I tried to build community as quickly as possible by saying “yes” to every opportunity that was presented to me. I forced myself out of my naturally shy state, but quickly realized the enormous toll it was taking on my introverted energy. I would find myself withdrawing more and more. I reminded myself that I needed to be patient; that quality connections take time to build and establish—it’s not something that just happens overnight. In the early month of my move, I hung out with my friend Kris a lot and her group of friends. I felt lucky to find a group that I vibed so well with; one that I could be my true self around. Slowly, I started building new connections. None of these people knew me in my 20’s and in a way I was reinventing myself in my 30’s.
Old Emily: that is, one who partied a lot, had difficulty regulating her emotions, had a hard time focusing a single thing at a time (including the conversation at hand), had completely left the building—never to return (I hope). The new me that enjoys early bedtimes and the sober lifestyle, is the one that my new connections in Vancouver got to know. I didn’t have to justify any of my lifestyle choices. I could just be myself.
My year in Vancouver has been transformational in so many ways. I’ve challenged myself not just socially, but also athletically and intellectually. I published my first book, ran a 50k trail race in “atmospheric rain” conditions, and tried new things (like calisthenics, fitness classes, and solo hikes). I’ve made an incredible group of friends who inspire me and make me a better version of myself.

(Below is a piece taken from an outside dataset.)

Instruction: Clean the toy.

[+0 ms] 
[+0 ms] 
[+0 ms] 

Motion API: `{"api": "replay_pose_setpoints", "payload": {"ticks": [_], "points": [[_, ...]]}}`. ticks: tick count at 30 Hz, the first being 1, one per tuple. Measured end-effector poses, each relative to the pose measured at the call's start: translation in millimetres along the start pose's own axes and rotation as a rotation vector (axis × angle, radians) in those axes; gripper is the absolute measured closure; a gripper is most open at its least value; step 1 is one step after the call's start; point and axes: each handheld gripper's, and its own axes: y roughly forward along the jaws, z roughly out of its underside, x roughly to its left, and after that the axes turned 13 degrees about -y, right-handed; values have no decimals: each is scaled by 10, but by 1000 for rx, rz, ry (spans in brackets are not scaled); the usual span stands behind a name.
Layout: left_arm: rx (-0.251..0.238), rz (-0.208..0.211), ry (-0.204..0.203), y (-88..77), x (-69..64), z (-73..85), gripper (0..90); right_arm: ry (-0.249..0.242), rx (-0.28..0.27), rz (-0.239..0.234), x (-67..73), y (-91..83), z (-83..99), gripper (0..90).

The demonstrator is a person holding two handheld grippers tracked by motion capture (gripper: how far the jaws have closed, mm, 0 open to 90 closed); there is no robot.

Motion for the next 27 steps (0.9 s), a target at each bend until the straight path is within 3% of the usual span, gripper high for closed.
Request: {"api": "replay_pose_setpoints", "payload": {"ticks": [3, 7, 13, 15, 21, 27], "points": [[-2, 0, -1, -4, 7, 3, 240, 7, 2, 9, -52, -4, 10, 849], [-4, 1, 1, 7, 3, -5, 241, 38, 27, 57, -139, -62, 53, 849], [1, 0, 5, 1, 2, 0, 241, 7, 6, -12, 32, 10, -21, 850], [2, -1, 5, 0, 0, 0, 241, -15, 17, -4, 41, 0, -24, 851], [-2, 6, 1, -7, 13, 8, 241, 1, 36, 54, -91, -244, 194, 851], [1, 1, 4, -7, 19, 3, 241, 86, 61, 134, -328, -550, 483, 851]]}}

Moving to an entirely new city, establishing brand new connections, and navigating my way wasn’t easy. It’s taken time to settle in and make Vancouver feel like home. Looking back, I’m so grateful that I took that first big risk—that move from Toronto to Calgary—because it led me here. Big moves aren’t for everyone, but I can say whole-heartedly that I’ve never been happier than I am now and can’t wait to see what my second year in one of the most beautiful cities in the world holds.